Lu Anne took a breath then sprung it on him. "I saved us two twenty-seven fifty."

Big Bill looked up, working to arrange the decimal point in his head. After a moment the thick eyebrows went up. "You mean two hundred?"

"Takes me a long time to make that at the Chuck Wagon," Lu Anne said. "Take me a year with the way they tip down there, a dollar or sometimes less, after I ran around keeping water in their glasses and waiting on them hand and foot."

Big Bill had stopped eating, interested now. "Well, let's see it, woman."

"I bought something with it Bill. Something I wanted. I deserve to have things, Billy," Lu Anne said, reverting back to the name he had used in high school when she met him, not caring anymore how mad it made him.

"God damn it, Lu Anne. You didn't even ask me before you spent that money?" His face was getting red. When he got mad you could even see the color up on his head, right through the crew cut. "What in hell did you buy?"

Lu Anne went to the cupboard where she kept her cleaning products.
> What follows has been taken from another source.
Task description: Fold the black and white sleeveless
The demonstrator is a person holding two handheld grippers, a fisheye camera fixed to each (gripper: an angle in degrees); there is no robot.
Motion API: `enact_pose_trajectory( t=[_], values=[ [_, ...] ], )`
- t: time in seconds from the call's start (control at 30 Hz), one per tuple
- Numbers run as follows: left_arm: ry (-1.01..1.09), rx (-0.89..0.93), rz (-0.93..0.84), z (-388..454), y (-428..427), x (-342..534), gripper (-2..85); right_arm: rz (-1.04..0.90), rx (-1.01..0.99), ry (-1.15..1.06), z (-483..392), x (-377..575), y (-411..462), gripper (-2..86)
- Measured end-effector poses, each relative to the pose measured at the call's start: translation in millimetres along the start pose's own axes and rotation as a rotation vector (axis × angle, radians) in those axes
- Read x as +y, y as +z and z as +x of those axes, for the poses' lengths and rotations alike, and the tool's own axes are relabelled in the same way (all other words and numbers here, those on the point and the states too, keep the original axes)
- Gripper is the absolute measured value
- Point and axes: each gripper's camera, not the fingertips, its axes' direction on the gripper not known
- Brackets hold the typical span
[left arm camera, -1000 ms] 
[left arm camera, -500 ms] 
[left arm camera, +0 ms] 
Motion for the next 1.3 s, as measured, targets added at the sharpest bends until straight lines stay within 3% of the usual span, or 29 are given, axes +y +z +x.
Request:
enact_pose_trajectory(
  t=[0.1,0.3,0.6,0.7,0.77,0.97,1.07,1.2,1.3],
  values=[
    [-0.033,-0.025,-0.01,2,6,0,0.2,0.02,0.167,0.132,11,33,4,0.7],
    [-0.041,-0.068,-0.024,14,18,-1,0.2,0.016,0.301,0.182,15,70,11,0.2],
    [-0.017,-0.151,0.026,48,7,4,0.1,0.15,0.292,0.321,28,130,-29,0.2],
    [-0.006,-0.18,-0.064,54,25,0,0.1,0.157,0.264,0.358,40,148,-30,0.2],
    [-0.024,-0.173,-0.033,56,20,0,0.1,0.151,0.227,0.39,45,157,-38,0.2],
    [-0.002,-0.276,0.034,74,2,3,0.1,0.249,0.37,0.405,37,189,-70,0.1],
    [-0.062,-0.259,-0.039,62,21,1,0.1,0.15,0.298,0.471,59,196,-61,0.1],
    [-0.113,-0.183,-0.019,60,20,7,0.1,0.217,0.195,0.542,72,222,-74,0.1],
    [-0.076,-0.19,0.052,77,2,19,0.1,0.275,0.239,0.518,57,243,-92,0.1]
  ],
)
It was a good hiding place; as far as she knew Big Bill had never even opened it. She pulled out a flat wooden box and set it on the table.

"What in hell is that, woman?"

Lu Anne opened the box, lifted the nine millimeter from its blue felt bed and shot Big Bill straight through the head. As she put the gun away, she was thinking how astonishing it was, the things one could buy with coupons.